- What the exercise asks: Where the line with "(285, 222) to (62, 92): 82" appears below, start writing out lines exactly, and finish with the line with "(99, 81) to (37, 74): 55", which is included; write out nothing else.

*** Opening of Supplied records ***

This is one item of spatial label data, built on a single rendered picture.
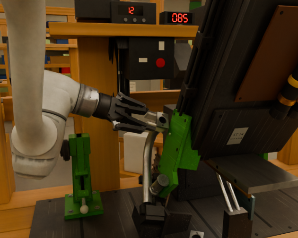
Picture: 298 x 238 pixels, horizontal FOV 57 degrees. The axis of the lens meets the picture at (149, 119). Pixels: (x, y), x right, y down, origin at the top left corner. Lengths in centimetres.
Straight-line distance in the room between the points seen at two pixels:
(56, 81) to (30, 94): 21
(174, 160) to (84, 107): 30
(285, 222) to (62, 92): 82
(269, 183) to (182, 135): 26
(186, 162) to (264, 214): 38
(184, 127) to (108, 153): 45
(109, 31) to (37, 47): 47
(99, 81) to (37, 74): 55
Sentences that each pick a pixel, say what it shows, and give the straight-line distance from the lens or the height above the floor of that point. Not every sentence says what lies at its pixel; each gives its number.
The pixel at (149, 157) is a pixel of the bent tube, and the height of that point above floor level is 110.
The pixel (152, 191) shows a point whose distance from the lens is 86.
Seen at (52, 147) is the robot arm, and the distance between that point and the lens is 69.
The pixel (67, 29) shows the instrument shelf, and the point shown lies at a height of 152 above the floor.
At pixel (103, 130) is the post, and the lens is 112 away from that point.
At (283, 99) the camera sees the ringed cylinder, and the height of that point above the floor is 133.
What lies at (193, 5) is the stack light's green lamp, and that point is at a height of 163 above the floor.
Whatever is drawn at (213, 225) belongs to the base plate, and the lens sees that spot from 98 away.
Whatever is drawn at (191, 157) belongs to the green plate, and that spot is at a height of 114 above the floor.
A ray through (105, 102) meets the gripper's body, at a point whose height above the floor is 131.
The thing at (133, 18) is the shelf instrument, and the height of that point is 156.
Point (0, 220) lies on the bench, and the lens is 114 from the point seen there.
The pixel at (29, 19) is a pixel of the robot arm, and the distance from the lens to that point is 49.
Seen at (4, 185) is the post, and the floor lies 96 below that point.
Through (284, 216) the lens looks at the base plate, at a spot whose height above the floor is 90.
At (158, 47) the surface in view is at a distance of 101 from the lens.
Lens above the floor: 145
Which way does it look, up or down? 14 degrees down
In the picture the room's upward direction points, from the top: straight up
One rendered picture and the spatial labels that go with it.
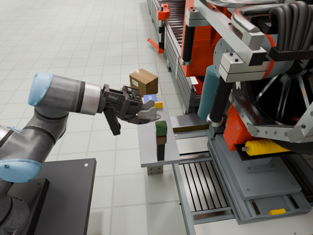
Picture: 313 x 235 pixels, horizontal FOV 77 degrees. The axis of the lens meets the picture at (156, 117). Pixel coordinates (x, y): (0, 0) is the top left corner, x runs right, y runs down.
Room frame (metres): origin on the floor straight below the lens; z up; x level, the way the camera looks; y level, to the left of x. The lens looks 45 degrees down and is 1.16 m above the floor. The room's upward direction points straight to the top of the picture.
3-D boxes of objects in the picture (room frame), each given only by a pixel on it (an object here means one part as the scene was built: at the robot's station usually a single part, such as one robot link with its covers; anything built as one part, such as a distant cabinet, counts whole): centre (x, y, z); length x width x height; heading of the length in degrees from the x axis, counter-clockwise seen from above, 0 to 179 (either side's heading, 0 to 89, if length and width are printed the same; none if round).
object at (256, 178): (0.62, -0.55, 0.32); 0.40 x 0.30 x 0.28; 8
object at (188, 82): (2.32, -0.11, 0.28); 2.47 x 0.09 x 0.22; 8
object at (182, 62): (0.74, -0.12, 0.83); 0.04 x 0.04 x 0.16
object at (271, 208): (0.59, -0.55, 0.13); 0.50 x 0.36 x 0.10; 8
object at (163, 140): (0.47, -0.02, 0.59); 0.04 x 0.04 x 0.04; 8
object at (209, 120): (0.40, -0.17, 0.83); 0.04 x 0.04 x 0.16
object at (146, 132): (0.67, 0.01, 0.44); 0.43 x 0.17 x 0.03; 8
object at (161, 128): (0.47, -0.02, 0.64); 0.04 x 0.04 x 0.04; 8
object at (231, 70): (0.41, -0.20, 0.93); 0.09 x 0.05 x 0.05; 98
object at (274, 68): (0.59, -0.31, 0.85); 0.21 x 0.14 x 0.14; 98
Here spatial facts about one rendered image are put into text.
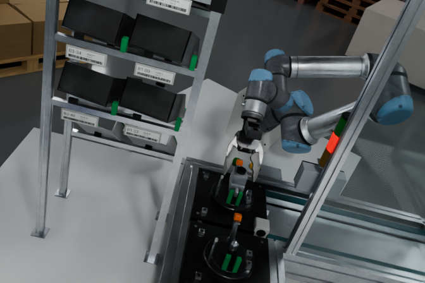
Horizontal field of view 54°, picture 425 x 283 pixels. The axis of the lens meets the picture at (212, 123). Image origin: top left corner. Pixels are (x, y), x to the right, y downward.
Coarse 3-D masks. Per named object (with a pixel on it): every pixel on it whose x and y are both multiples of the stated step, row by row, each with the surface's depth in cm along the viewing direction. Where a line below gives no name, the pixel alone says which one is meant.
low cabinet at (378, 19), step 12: (384, 0) 641; (396, 0) 668; (372, 12) 552; (384, 12) 563; (396, 12) 584; (360, 24) 564; (372, 24) 557; (384, 24) 550; (360, 36) 570; (372, 36) 562; (384, 36) 554; (348, 48) 583; (360, 48) 575; (372, 48) 567
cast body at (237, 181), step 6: (234, 168) 131; (240, 168) 129; (234, 174) 128; (240, 174) 128; (246, 174) 129; (234, 180) 128; (240, 180) 128; (246, 180) 128; (234, 186) 129; (240, 186) 129; (234, 192) 129
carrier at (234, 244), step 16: (192, 224) 122; (208, 224) 124; (192, 240) 117; (208, 240) 118; (224, 240) 117; (240, 240) 122; (256, 240) 123; (192, 256) 112; (208, 256) 111; (224, 256) 112; (240, 256) 114; (256, 256) 118; (192, 272) 108; (208, 272) 109; (224, 272) 108; (240, 272) 109; (256, 272) 113
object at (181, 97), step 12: (132, 84) 102; (144, 84) 101; (132, 96) 102; (144, 96) 101; (156, 96) 101; (168, 96) 101; (180, 96) 106; (132, 108) 102; (144, 108) 102; (156, 108) 101; (168, 108) 101; (180, 108) 112; (168, 120) 101
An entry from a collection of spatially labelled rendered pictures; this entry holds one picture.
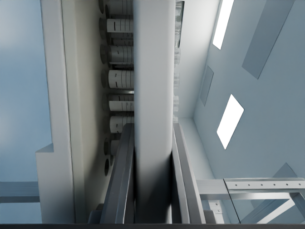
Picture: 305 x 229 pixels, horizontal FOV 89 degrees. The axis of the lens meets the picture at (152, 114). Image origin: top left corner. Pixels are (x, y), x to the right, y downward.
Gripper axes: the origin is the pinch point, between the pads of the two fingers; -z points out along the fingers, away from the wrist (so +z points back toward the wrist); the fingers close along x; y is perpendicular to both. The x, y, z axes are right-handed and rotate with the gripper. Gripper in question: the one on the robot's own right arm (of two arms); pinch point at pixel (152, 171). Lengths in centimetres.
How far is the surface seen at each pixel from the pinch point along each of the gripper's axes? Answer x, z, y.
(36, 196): 44, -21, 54
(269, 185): -47, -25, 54
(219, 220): -26, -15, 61
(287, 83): -179, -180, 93
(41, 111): 110, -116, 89
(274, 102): -178, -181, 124
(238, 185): -35, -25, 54
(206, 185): -22, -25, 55
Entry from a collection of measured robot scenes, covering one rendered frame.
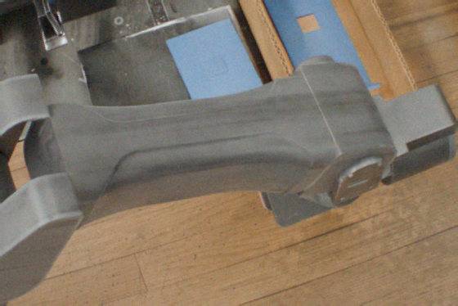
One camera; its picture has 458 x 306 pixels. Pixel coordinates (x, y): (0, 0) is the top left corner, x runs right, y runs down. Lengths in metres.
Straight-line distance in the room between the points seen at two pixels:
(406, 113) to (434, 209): 0.30
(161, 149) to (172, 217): 0.42
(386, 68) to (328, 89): 0.40
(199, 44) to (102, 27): 0.11
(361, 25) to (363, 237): 0.24
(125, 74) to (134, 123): 0.46
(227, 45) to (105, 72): 0.13
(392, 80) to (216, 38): 0.19
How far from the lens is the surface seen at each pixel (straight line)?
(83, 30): 1.09
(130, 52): 1.05
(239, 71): 1.03
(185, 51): 1.04
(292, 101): 0.63
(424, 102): 0.74
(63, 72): 1.07
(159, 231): 0.99
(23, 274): 0.59
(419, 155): 0.75
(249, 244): 0.98
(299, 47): 1.06
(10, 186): 0.61
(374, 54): 1.07
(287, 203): 0.83
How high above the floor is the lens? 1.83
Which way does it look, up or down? 67 degrees down
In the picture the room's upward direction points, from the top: 1 degrees clockwise
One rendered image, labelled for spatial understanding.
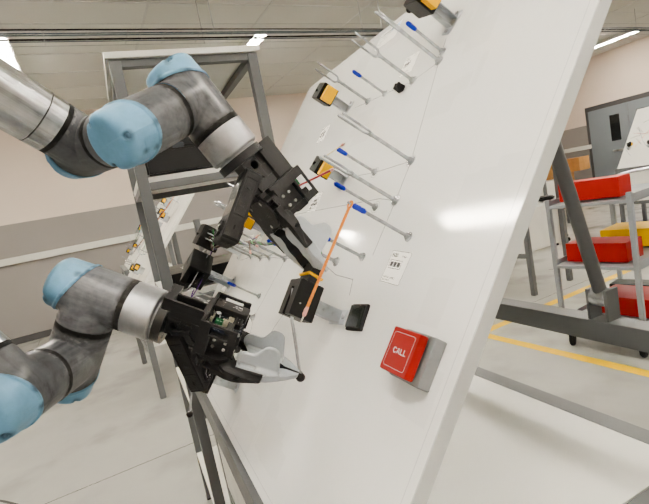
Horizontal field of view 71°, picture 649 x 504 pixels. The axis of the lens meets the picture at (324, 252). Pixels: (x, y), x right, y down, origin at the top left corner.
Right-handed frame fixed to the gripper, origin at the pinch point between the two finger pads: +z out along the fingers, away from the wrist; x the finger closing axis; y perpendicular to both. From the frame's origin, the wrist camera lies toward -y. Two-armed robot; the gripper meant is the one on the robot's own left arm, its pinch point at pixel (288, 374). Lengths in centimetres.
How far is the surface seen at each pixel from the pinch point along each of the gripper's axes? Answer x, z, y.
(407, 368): -12.9, 9.7, 19.0
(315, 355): 6.1, 3.4, -0.1
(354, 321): 3.1, 5.9, 10.8
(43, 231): 513, -373, -396
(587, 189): 229, 146, 2
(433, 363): -11.7, 12.3, 19.8
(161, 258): 74, -46, -43
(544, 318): 26, 44, 11
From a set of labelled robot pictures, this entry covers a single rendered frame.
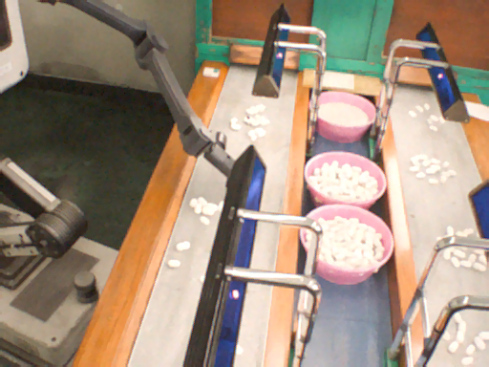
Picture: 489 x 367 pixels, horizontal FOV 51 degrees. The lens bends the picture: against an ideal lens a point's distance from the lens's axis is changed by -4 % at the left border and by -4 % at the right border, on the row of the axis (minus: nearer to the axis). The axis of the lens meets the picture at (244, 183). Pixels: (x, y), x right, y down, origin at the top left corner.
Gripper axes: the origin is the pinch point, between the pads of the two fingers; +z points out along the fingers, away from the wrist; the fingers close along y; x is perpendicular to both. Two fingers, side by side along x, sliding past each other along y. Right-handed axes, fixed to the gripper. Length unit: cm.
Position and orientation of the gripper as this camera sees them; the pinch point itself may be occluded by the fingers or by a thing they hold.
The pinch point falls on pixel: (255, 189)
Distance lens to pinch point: 165.0
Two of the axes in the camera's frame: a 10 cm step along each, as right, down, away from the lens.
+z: 7.1, 6.1, 3.7
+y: 1.3, -6.1, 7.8
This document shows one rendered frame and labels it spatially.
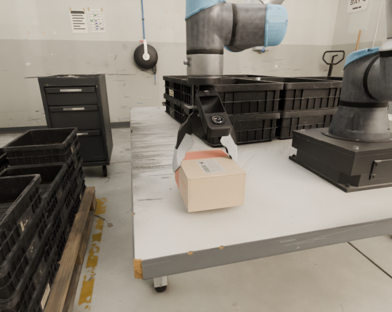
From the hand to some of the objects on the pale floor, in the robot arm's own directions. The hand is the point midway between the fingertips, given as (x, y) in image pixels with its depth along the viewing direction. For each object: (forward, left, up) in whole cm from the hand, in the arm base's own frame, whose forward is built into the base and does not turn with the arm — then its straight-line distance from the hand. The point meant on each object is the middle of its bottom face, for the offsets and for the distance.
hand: (206, 170), depth 58 cm
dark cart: (-195, -101, -68) cm, 230 cm away
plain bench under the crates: (-76, +48, -76) cm, 118 cm away
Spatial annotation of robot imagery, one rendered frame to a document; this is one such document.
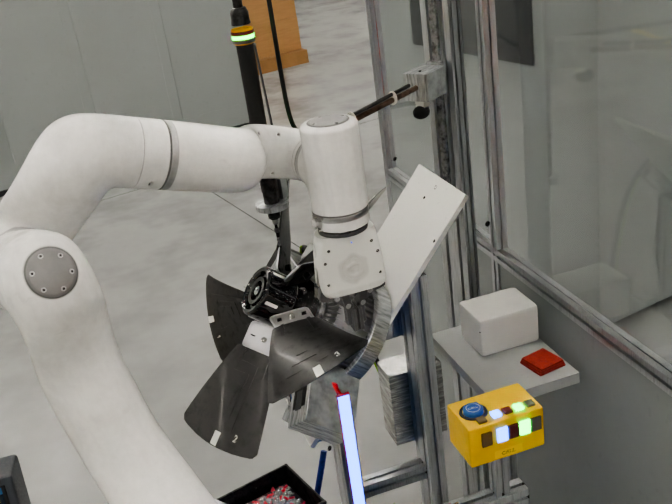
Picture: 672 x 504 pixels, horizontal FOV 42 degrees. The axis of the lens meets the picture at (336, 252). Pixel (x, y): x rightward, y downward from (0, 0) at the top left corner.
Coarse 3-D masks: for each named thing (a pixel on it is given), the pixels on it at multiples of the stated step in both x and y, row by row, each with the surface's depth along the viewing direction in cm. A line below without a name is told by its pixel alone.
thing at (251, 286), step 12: (252, 276) 201; (264, 276) 198; (276, 276) 194; (252, 288) 199; (264, 288) 194; (276, 288) 193; (288, 288) 194; (300, 288) 201; (312, 288) 198; (252, 300) 196; (264, 300) 191; (276, 300) 192; (288, 300) 194; (300, 300) 197; (312, 300) 196; (252, 312) 193; (264, 312) 193; (276, 312) 194; (312, 312) 195
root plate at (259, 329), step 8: (248, 328) 199; (256, 328) 199; (264, 328) 199; (272, 328) 198; (248, 336) 199; (256, 336) 199; (264, 336) 198; (248, 344) 199; (256, 344) 198; (264, 344) 198; (264, 352) 198
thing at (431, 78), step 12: (408, 72) 218; (420, 72) 216; (432, 72) 215; (444, 72) 220; (420, 84) 216; (432, 84) 216; (444, 84) 221; (408, 96) 219; (420, 96) 217; (432, 96) 217
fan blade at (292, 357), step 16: (304, 320) 188; (320, 320) 187; (272, 336) 185; (288, 336) 183; (304, 336) 181; (320, 336) 180; (336, 336) 178; (352, 336) 176; (272, 352) 180; (288, 352) 178; (304, 352) 176; (320, 352) 174; (352, 352) 170; (272, 368) 176; (288, 368) 174; (304, 368) 172; (272, 384) 172; (288, 384) 170; (304, 384) 168; (272, 400) 169
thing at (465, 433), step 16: (512, 384) 177; (464, 400) 174; (480, 400) 173; (496, 400) 172; (512, 400) 172; (448, 416) 174; (464, 416) 169; (512, 416) 167; (528, 416) 168; (464, 432) 167; (480, 432) 166; (496, 432) 167; (464, 448) 169; (480, 448) 167; (496, 448) 168; (512, 448) 170; (528, 448) 171; (480, 464) 169
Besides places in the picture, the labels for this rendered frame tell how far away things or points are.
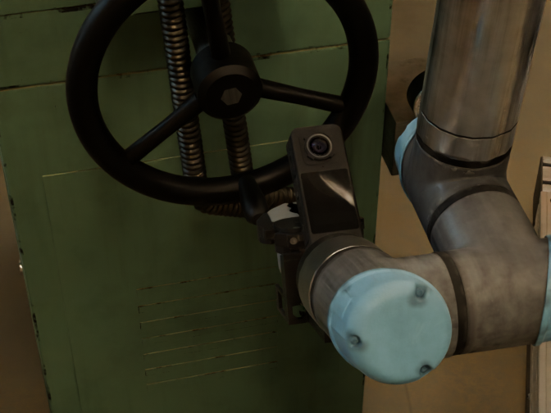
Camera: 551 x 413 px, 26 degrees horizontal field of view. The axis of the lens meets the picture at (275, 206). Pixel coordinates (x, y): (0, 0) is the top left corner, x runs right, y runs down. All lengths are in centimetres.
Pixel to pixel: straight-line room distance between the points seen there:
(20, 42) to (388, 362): 60
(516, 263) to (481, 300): 4
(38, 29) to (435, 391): 94
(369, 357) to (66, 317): 76
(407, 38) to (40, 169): 143
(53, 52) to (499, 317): 61
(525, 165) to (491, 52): 148
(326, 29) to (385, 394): 75
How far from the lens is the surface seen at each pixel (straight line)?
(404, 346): 80
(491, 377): 193
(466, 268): 84
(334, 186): 98
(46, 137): 133
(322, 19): 130
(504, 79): 87
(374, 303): 79
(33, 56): 127
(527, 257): 86
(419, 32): 267
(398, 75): 144
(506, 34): 84
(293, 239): 99
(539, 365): 165
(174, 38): 113
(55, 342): 154
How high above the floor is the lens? 144
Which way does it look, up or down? 41 degrees down
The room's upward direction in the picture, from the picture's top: straight up
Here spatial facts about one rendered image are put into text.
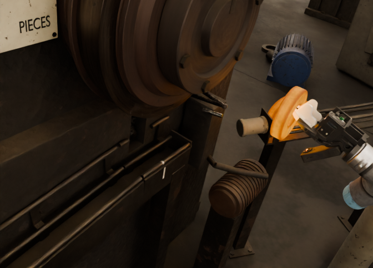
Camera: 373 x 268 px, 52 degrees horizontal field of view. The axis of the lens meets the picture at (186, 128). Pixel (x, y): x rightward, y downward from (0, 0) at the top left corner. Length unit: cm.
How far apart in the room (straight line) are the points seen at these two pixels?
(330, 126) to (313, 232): 102
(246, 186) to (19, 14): 87
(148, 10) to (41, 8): 19
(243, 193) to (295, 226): 76
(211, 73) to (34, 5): 35
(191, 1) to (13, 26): 29
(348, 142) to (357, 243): 62
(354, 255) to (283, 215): 48
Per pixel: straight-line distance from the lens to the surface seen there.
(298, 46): 306
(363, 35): 354
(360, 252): 163
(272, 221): 195
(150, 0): 63
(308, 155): 111
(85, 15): 65
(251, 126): 126
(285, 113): 103
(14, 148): 79
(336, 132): 105
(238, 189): 126
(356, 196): 116
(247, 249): 178
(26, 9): 70
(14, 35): 70
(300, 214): 205
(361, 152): 106
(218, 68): 81
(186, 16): 63
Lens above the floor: 137
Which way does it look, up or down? 36 degrees down
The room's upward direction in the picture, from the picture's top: 11 degrees clockwise
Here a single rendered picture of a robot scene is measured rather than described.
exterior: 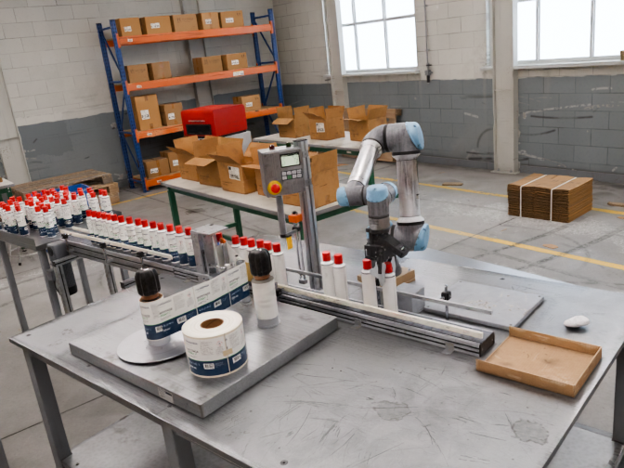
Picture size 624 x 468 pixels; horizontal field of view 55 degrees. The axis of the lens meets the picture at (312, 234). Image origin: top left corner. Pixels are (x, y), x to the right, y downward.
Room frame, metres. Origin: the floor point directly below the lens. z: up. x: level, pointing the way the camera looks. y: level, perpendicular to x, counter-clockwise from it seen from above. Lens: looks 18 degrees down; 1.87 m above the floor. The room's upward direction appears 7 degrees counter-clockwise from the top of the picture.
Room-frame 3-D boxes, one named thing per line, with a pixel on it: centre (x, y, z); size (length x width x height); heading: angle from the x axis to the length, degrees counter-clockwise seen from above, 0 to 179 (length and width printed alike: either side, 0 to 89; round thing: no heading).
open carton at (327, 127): (7.15, -0.29, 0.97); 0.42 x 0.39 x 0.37; 124
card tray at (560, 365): (1.65, -0.67, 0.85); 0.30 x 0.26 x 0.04; 48
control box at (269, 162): (2.46, 0.09, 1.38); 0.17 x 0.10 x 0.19; 103
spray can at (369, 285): (2.08, -0.19, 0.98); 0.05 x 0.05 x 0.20
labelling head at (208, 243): (2.54, 0.45, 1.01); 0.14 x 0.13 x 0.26; 48
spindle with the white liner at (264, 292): (2.07, 0.20, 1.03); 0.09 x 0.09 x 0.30
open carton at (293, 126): (7.66, 0.06, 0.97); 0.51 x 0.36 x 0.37; 129
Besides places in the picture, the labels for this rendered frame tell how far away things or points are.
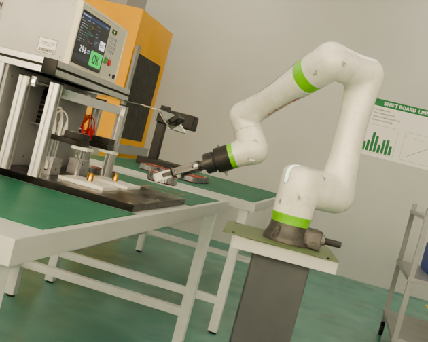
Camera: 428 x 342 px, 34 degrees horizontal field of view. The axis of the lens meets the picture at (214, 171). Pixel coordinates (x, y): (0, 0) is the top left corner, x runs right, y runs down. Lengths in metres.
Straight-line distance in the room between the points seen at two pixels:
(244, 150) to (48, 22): 0.78
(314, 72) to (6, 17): 0.98
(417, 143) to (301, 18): 1.79
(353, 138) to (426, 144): 5.17
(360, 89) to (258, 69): 5.28
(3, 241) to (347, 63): 1.33
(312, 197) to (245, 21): 5.60
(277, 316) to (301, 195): 0.38
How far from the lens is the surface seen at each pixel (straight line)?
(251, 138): 2.43
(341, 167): 2.29
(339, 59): 2.20
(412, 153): 7.44
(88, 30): 2.29
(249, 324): 2.19
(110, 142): 2.45
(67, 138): 2.22
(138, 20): 5.96
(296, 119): 7.45
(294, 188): 2.16
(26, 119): 2.30
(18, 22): 2.29
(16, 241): 1.25
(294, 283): 2.17
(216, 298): 3.81
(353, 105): 2.31
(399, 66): 7.52
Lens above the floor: 0.99
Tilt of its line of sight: 2 degrees down
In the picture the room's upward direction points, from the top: 15 degrees clockwise
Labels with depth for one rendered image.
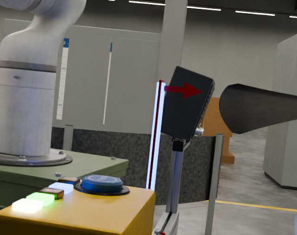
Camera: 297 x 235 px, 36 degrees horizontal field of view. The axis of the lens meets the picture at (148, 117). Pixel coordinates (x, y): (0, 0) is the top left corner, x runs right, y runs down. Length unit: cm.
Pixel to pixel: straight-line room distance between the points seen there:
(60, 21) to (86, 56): 582
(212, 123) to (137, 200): 836
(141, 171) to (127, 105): 423
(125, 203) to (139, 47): 633
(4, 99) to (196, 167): 192
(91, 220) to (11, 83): 63
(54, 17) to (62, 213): 69
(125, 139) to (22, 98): 155
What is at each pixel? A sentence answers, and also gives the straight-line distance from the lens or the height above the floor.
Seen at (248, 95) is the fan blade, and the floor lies 118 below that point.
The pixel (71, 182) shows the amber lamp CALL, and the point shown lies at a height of 108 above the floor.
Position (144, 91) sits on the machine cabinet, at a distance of 668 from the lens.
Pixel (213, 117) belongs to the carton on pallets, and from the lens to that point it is 876.
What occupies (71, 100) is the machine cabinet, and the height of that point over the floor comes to 95.
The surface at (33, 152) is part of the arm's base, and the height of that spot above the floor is 103.
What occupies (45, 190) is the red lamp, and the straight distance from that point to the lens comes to 41.
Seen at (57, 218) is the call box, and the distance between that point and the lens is 35.
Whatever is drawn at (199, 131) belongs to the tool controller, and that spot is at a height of 108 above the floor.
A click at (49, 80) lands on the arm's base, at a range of 96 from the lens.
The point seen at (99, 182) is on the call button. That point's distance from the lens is 44.
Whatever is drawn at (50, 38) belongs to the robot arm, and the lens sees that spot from 96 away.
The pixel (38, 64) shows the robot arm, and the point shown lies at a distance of 94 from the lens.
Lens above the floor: 117
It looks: 3 degrees down
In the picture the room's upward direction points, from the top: 6 degrees clockwise
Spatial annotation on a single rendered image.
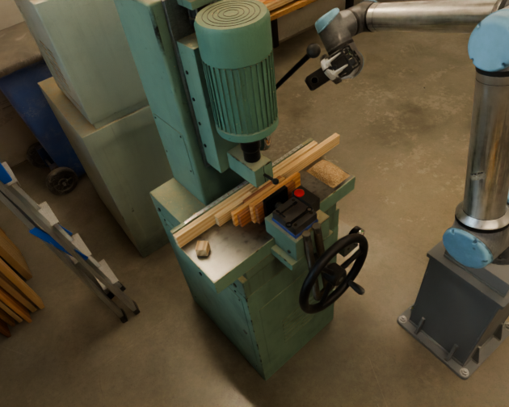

*** Close of Supplied records ***

- Response area:
(285, 222) to (62, 92): 82
(269, 183) to (182, 135): 26
(186, 162) to (264, 214): 38
(184, 127) to (108, 153): 45
(109, 31) to (37, 47): 47
(99, 81) to (37, 74): 55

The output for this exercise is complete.